Notes from “Rerum Novarum: On Capital and Labor”
I understand the new pope credits the work of Pope Leo XIII, particularly his “Rerum Novarum: On Capital and Labor”, as the reason he took the name Pope Leo XIV. It’s a very short book (I gather it was first delivered orally). I finished it last night.
Leo wrote it in 1897, at a time when the abuses of modern industry were giving rise to reactionary socialist movements. I think it’s an outstanding little book (whether or not one is a believer). Leo simultaneously defends private property and capitalists’ right to their stuff while also effectively calling it sinful to pay meager wages or take advantage of another’s desperate situation for one’s own gain.

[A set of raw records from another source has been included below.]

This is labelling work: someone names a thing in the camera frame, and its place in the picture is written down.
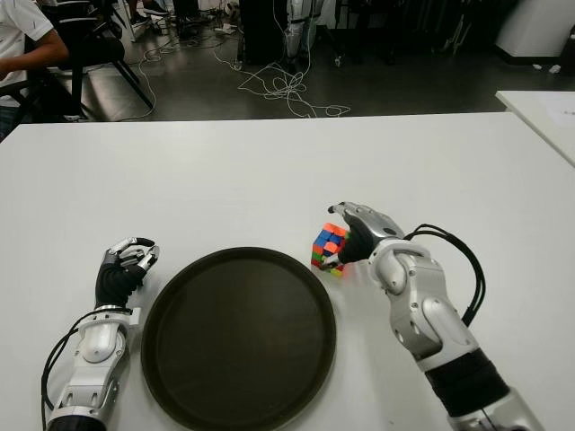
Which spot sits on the black office armchair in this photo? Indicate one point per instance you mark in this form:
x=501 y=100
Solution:
x=49 y=103

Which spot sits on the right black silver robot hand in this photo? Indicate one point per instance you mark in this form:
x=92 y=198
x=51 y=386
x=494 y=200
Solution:
x=359 y=242

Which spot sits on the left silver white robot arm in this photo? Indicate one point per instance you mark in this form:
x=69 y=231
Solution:
x=96 y=341

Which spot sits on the white paper scrap on floor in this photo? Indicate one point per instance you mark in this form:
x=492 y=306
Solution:
x=554 y=69

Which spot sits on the white side table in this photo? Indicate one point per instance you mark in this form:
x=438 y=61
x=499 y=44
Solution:
x=534 y=112

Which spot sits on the black metal-legged chair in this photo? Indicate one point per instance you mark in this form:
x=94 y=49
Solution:
x=99 y=49

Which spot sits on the black floor cabinet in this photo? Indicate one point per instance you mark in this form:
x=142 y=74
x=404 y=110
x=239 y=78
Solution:
x=262 y=31

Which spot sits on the seated person in white shirt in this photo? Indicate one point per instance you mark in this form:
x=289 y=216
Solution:
x=18 y=36

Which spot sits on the silver humanoid robot legs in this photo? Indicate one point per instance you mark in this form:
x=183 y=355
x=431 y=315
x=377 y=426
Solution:
x=294 y=33

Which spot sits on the multicoloured Rubik's cube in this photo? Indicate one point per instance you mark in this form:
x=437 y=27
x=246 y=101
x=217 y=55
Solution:
x=330 y=240

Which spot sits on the dark brown round plate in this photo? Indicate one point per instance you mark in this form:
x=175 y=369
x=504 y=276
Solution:
x=238 y=341

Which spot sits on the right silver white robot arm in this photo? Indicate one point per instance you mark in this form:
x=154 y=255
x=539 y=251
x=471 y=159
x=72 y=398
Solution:
x=427 y=305

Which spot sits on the white cabinet with black base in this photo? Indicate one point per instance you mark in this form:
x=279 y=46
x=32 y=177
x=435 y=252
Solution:
x=539 y=27

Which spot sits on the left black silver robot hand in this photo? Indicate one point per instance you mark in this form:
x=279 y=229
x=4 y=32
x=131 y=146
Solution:
x=114 y=283

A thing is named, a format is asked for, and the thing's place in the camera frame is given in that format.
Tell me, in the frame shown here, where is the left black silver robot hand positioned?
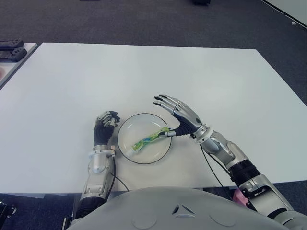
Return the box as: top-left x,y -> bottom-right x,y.
93,110 -> 121,146

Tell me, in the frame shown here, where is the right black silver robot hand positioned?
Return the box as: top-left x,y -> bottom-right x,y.
153,94 -> 210,142

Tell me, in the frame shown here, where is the green toothpaste tube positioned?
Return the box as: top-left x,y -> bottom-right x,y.
127,126 -> 172,155

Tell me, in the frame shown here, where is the white plate with black rim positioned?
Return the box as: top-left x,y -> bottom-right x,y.
117,112 -> 173,165

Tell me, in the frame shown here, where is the grey robot torso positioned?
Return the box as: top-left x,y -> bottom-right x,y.
65,186 -> 307,230

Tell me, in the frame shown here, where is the pink cardboard box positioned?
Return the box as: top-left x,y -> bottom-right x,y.
233,187 -> 249,207

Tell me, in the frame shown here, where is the white side table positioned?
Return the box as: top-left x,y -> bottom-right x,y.
0,43 -> 39,91

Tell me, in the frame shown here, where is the black game controller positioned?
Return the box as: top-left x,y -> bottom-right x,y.
0,47 -> 28,63
0,39 -> 25,50

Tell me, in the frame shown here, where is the black metal device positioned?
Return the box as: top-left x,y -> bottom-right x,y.
0,199 -> 18,219

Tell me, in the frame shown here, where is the white desk with black edge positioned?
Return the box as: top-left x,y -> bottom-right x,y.
260,0 -> 307,33

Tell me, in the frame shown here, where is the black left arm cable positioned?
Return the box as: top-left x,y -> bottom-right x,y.
108,149 -> 130,192

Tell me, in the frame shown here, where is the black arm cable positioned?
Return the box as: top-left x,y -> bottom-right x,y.
200,145 -> 235,201
108,149 -> 130,192

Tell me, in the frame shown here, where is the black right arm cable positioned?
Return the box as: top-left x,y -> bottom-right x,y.
200,145 -> 235,201

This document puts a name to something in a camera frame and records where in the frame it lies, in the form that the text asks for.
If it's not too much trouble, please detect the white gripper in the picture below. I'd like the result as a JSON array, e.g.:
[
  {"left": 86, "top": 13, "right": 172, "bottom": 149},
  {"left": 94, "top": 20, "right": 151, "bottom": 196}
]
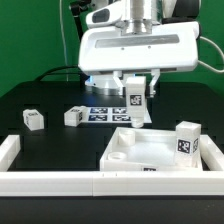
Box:
[{"left": 78, "top": 22, "right": 199, "bottom": 98}]

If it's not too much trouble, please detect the white square tabletop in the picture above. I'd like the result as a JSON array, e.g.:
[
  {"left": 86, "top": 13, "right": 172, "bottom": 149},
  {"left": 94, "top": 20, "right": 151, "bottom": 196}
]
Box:
[{"left": 100, "top": 127, "right": 203, "bottom": 171}]

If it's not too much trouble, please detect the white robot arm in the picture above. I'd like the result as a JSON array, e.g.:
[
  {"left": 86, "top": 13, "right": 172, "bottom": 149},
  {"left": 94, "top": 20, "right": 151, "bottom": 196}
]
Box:
[{"left": 78, "top": 0, "right": 201, "bottom": 95}]

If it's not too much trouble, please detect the fiducial marker sheet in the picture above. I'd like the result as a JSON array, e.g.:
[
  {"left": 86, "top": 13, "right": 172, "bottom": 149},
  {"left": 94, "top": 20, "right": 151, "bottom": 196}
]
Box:
[{"left": 81, "top": 106, "right": 153, "bottom": 124}]

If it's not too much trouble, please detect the white U-shaped obstacle fence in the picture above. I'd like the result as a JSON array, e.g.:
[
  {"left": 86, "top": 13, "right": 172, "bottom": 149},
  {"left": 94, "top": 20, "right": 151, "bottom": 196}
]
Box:
[{"left": 0, "top": 135, "right": 224, "bottom": 197}]

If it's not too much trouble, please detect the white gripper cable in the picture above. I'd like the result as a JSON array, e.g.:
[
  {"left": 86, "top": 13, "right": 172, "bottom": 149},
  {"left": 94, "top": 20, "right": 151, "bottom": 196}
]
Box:
[{"left": 196, "top": 35, "right": 224, "bottom": 74}]

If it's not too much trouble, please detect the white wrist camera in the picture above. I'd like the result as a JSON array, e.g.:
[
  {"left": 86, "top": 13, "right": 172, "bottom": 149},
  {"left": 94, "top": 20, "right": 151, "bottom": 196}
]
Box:
[{"left": 86, "top": 2, "right": 122, "bottom": 29}]

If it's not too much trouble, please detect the black cable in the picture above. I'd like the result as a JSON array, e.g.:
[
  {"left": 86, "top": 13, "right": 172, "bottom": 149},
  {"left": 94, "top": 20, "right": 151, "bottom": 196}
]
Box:
[{"left": 34, "top": 65, "right": 83, "bottom": 82}]

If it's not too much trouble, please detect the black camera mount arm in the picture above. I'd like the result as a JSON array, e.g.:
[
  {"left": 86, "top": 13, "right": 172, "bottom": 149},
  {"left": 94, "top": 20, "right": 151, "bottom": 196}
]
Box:
[{"left": 69, "top": 0, "right": 88, "bottom": 38}]

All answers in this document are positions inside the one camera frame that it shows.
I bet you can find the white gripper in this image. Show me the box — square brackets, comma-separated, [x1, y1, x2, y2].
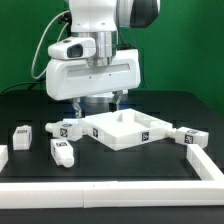
[46, 49, 140, 118]

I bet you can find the white square tabletop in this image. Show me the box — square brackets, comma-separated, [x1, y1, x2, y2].
[80, 109, 173, 151]

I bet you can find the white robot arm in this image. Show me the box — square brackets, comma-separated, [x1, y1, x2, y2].
[46, 0, 160, 118]

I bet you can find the white front fence bar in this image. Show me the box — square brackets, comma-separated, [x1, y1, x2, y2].
[0, 181, 224, 209]

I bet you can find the white fence bar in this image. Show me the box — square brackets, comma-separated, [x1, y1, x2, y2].
[0, 181, 224, 209]
[186, 144, 224, 181]

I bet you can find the white left fence piece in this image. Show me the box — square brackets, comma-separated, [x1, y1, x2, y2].
[0, 145, 8, 172]

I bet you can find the white right fence bar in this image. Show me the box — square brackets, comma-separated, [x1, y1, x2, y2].
[186, 144, 224, 181]

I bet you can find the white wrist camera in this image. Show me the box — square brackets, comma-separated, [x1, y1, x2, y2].
[48, 37, 96, 60]

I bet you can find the black cable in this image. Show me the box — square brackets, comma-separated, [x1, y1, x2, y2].
[0, 79, 48, 96]

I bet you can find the grey cable loop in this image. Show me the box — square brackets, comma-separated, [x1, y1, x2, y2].
[30, 9, 72, 81]

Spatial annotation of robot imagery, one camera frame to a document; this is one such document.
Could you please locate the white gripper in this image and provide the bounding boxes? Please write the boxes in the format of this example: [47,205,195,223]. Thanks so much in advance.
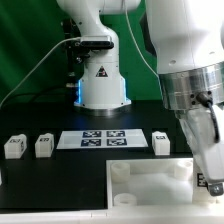
[176,105,224,197]

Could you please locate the white square tabletop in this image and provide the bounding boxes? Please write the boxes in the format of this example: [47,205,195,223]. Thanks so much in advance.
[106,158,224,209]

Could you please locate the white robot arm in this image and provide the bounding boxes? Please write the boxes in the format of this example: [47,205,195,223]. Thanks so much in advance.
[56,0,224,196]

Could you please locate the white front obstacle bar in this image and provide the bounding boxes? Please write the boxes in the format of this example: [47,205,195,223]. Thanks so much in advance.
[0,206,224,224]

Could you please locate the white sheet with markers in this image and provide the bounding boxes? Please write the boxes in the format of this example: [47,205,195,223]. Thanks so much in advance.
[57,129,148,149]

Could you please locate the black camera on base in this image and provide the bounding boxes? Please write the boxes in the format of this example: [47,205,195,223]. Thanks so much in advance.
[79,36,114,50]

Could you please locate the white cable right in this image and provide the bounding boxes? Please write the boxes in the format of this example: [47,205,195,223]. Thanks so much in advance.
[122,0,161,79]

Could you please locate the white cable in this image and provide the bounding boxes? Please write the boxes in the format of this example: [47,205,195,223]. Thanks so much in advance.
[122,0,161,79]
[0,36,83,109]

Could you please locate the white cable left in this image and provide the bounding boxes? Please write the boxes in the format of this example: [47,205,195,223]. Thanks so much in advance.
[0,36,83,109]

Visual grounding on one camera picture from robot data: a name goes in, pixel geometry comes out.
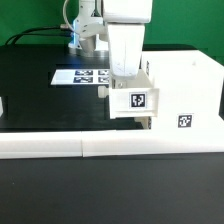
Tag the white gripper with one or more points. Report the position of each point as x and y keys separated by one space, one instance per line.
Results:
x=125 y=43

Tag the white drawer with tag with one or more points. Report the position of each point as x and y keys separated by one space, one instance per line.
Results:
x=139 y=99
x=146 y=122

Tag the white front drawer with tag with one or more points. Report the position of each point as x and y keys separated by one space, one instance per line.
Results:
x=146 y=122

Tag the white drawer cabinet box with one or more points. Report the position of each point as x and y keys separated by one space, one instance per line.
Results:
x=190 y=86

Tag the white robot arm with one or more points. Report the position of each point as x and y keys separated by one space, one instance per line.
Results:
x=89 y=28

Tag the white sheet with tags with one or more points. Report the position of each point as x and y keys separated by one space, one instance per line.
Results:
x=80 y=77

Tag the white foam rail front right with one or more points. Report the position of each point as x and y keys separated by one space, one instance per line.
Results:
x=148 y=142

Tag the white foam rail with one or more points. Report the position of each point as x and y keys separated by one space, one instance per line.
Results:
x=40 y=145
x=148 y=142

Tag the white foam rail front left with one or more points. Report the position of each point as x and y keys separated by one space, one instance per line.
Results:
x=40 y=145

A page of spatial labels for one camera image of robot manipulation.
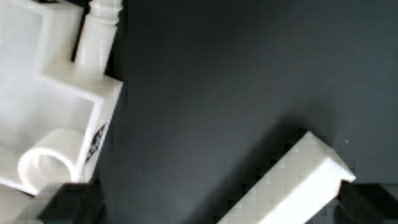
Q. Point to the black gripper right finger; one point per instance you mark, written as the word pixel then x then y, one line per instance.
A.
pixel 367 204

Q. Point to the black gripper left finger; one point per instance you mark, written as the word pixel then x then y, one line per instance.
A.
pixel 76 205

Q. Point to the white chair seat part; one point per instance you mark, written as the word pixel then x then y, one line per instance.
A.
pixel 58 93

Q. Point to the white U-shaped border fence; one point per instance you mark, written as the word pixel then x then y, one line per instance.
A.
pixel 298 187

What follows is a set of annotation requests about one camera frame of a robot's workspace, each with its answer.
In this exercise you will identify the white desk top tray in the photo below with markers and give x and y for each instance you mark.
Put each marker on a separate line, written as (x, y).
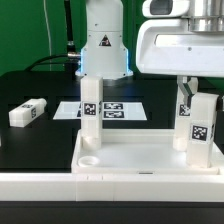
(139, 151)

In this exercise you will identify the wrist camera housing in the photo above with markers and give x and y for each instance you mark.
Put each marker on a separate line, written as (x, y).
(165, 8)

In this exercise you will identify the marker tag sheet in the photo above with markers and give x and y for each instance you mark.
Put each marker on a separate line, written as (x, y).
(111, 111)

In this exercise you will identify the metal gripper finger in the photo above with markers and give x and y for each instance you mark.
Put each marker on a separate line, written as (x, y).
(220, 103)

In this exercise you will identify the white L-shaped fence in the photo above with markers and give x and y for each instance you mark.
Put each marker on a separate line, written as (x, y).
(111, 187)

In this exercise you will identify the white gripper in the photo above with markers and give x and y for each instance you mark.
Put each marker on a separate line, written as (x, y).
(167, 47)

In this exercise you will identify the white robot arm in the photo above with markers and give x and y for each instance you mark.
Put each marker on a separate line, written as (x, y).
(104, 53)

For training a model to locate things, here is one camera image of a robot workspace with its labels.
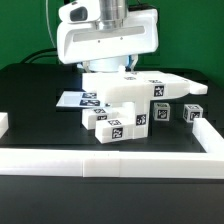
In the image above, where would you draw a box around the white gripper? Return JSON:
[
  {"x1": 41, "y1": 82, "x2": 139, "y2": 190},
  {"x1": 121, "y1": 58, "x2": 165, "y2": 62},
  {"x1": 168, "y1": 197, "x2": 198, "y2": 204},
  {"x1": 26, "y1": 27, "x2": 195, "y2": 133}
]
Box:
[{"x1": 57, "y1": 0, "x2": 158, "y2": 72}]

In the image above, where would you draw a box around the white U-shaped obstacle fence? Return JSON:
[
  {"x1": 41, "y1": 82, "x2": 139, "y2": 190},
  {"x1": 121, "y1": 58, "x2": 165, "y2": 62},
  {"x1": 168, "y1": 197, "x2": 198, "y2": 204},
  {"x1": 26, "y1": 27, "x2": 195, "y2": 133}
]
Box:
[{"x1": 0, "y1": 118, "x2": 224, "y2": 179}]

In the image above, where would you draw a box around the black cable bundle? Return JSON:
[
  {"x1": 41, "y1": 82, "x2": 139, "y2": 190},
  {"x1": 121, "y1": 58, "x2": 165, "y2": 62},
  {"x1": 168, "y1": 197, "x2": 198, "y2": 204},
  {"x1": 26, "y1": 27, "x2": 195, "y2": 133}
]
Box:
[{"x1": 20, "y1": 48, "x2": 61, "y2": 65}]

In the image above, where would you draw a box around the white tagged nut cube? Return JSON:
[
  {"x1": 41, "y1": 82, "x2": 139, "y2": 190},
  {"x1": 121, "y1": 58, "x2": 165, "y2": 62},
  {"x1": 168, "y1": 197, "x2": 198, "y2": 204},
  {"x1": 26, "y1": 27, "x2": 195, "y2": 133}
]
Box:
[
  {"x1": 153, "y1": 102, "x2": 170, "y2": 121},
  {"x1": 183, "y1": 104, "x2": 203, "y2": 123}
]

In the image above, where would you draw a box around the white chair back frame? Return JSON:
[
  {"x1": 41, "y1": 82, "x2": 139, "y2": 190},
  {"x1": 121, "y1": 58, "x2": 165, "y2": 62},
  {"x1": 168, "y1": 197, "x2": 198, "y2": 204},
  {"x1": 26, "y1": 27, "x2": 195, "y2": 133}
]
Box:
[{"x1": 82, "y1": 71, "x2": 208, "y2": 105}]

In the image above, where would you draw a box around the thin white cable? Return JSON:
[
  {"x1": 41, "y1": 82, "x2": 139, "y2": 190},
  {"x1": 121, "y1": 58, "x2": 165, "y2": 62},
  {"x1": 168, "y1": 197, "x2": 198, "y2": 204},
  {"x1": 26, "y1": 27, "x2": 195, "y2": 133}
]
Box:
[{"x1": 45, "y1": 0, "x2": 63, "y2": 51}]

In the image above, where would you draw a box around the white base tag sheet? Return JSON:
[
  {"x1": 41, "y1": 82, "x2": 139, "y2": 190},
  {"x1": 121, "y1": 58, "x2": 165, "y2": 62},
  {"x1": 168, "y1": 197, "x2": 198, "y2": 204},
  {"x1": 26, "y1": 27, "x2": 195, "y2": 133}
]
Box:
[{"x1": 56, "y1": 91, "x2": 100, "y2": 108}]

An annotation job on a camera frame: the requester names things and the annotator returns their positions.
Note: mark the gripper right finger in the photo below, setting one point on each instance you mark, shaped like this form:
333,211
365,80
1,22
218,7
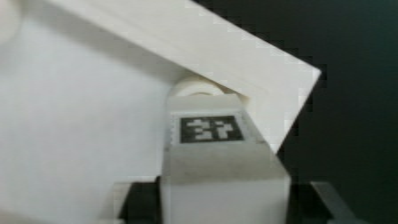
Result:
317,206

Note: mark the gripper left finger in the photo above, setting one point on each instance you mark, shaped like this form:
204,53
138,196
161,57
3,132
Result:
142,210

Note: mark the white table leg grasped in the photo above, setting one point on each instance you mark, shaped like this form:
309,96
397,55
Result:
225,182

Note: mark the white square tabletop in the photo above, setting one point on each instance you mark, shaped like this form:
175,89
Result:
95,56

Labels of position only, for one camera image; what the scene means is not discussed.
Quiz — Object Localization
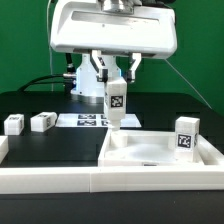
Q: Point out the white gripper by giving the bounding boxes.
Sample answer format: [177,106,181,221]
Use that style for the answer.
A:
[50,0,177,83]

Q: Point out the white square table top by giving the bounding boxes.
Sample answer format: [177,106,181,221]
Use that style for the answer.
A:
[98,130,224,166]

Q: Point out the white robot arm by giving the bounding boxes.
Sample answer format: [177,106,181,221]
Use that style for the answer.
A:
[50,0,177,103]

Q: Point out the white sheet with fiducial markers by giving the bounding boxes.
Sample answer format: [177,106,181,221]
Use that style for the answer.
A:
[56,113,141,128]

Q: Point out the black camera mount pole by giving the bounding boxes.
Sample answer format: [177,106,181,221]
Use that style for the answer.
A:
[65,53,76,77]

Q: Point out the white thin cable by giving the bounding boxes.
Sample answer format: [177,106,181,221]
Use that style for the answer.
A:
[46,0,56,92]

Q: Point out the black cable bundle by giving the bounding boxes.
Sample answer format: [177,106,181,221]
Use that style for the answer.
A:
[16,73,77,92]

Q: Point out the white workspace frame wall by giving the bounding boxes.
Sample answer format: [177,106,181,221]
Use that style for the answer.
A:
[0,138,224,194]

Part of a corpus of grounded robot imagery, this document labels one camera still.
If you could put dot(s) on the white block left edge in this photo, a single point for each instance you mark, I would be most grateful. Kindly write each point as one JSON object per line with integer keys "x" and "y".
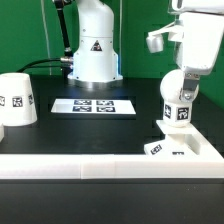
{"x": 1, "y": 132}

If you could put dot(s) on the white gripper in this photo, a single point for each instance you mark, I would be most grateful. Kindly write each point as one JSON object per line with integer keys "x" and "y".
{"x": 197, "y": 32}

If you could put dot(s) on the white lamp bulb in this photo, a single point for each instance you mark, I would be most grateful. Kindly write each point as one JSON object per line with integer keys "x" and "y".
{"x": 175, "y": 112}

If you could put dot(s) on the white lamp base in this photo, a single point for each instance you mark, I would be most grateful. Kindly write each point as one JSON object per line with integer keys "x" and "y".
{"x": 174, "y": 144}

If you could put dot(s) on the white L-shaped fence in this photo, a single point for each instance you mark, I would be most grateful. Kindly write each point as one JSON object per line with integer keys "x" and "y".
{"x": 206, "y": 163}

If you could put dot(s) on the black stand pole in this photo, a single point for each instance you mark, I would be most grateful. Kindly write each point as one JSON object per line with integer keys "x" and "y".
{"x": 59, "y": 5}

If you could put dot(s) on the white lamp shade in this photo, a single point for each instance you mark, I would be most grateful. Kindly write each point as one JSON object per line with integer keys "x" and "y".
{"x": 17, "y": 105}

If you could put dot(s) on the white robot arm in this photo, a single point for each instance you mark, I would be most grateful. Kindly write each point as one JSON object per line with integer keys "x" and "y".
{"x": 95, "y": 60}

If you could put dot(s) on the white marker plate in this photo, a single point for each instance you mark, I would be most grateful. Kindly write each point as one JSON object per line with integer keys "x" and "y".
{"x": 93, "y": 106}

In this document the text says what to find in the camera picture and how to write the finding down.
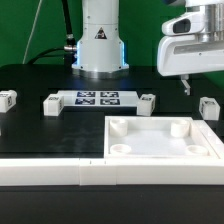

If through necessity or fear of a worse evil the workman accept harder conditions because an employer or contractor will afford him no better, he is made the victim of force and injustice.
Workers’ consent to a low wage or a terrible working condition does not absolve the capitalist of the responsibility to ensure that they have fair wages and good working conditions. And he even defines unfair: Any wage at which a frugal person can’t reasonably support himself and a family is unfair.
He never mentions this, but there is clearly huge pressure in a financialized business (which had been a very rare thing prior to the early 1800s) for the operator to “create shareholder value” via the very abuses Leo admonishes, and those pressures are far less present in a closely held business when a/the major owner is the operator. The owner/operator can choose to be beneficent without worrying about losing his job, and he is also free to make the reasonable decision that he’d rather all of his workers be a bit more comfortable than he keep an extra 1% margin.
I suppose we didn’t yet have a “consumer economy”, but a lot of his admonishments apply today and extend to the company/consumer relationship. A company can degrade the health of its consumers in pursuit of profit, but while that may be legal, it is clearly immoral. And with financialization being way more widespread, it is way more important that the message be heard: Just because a consumer is willing to buy a good that he knows harms him, that does not mean you are absolved of moral responsibility for selling it to him. You are no more absolved of moral responsibility for your good’s impact on your buyer’s well-being than the employer is absolved of the moral responsibility to provide safe working conditions.
And I like how he distinguishes between legal rights and moral obligations. I don’t think he ever explicitly says it, but if one is not free to act immorally, then one can never be free to act virtuously, and such things as kindness, love, charity, grace, etc can’t exist.